Task objective:
How many lines in the records below hold the word "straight"? Answer with the number alone.

Records from a dataset
--

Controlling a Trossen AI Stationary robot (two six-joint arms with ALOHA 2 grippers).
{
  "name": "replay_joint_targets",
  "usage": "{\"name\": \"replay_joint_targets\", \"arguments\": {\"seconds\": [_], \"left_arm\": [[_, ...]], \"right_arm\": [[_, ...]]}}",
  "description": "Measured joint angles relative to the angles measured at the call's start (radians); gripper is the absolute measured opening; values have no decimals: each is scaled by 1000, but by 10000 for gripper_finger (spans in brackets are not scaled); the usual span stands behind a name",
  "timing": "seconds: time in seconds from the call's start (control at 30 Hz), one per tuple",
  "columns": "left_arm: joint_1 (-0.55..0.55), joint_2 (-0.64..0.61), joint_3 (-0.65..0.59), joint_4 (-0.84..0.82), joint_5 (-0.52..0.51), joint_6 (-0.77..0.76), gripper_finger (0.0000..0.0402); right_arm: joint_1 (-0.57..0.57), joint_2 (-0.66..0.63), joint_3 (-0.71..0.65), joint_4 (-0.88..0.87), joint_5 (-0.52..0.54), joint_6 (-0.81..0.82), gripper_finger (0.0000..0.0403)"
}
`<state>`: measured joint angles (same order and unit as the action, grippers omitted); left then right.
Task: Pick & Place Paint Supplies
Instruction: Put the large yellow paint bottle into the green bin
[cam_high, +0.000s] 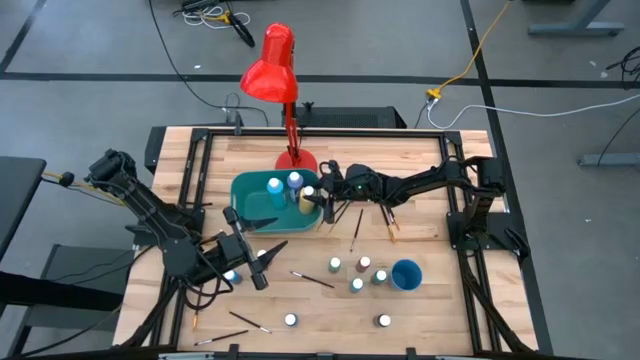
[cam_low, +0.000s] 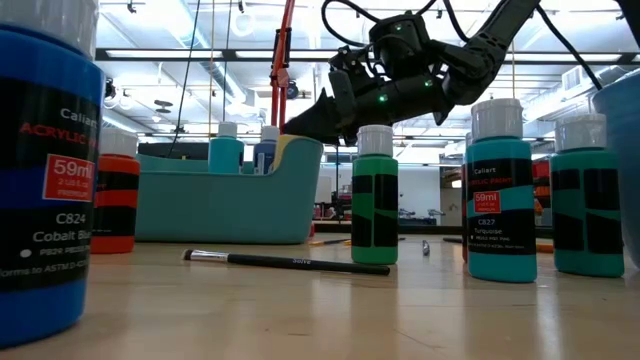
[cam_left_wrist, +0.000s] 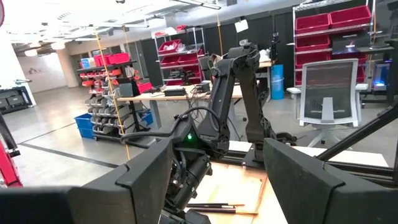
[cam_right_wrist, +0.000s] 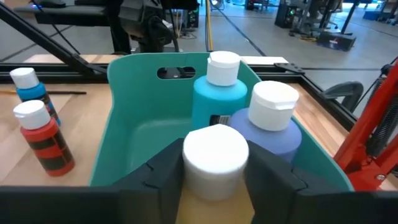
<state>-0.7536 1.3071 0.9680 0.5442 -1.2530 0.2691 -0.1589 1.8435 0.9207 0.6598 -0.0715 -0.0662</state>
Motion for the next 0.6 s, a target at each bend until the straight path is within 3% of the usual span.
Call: {"name": "replay_joint_targets", "arguments": {"seconds": [0.33, 0.6], "left_arm": [[0, 0, 0, 0, -5, -1, 258], [0, 0, 0, -120, -122, -80, 258]], "right_arm": [[0, 2, -2, 29, 0, 4, 245], [15, -25, -3, 55, 3, -2, 265]]}}
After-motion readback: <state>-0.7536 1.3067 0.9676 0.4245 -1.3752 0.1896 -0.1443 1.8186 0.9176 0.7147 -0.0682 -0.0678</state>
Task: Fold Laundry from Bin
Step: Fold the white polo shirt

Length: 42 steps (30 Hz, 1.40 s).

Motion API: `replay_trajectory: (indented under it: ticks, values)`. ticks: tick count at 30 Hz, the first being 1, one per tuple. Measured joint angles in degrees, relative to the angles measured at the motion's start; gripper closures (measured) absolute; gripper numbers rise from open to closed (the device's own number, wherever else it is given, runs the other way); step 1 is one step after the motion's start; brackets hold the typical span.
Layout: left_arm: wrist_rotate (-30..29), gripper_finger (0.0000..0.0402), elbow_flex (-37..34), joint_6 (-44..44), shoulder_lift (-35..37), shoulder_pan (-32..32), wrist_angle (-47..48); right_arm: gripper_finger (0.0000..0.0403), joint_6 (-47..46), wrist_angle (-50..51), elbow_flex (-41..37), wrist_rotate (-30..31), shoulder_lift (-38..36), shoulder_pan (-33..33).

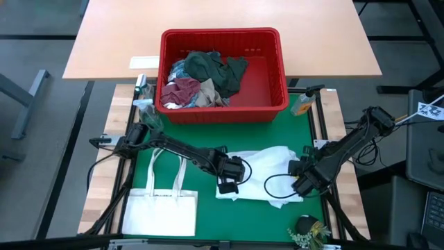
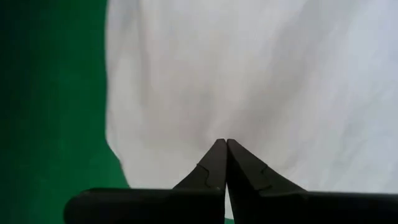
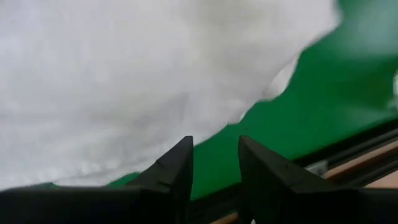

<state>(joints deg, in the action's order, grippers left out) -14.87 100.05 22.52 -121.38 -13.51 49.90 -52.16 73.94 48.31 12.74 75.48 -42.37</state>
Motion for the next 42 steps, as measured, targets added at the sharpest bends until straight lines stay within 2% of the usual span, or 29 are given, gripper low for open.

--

Response below:
2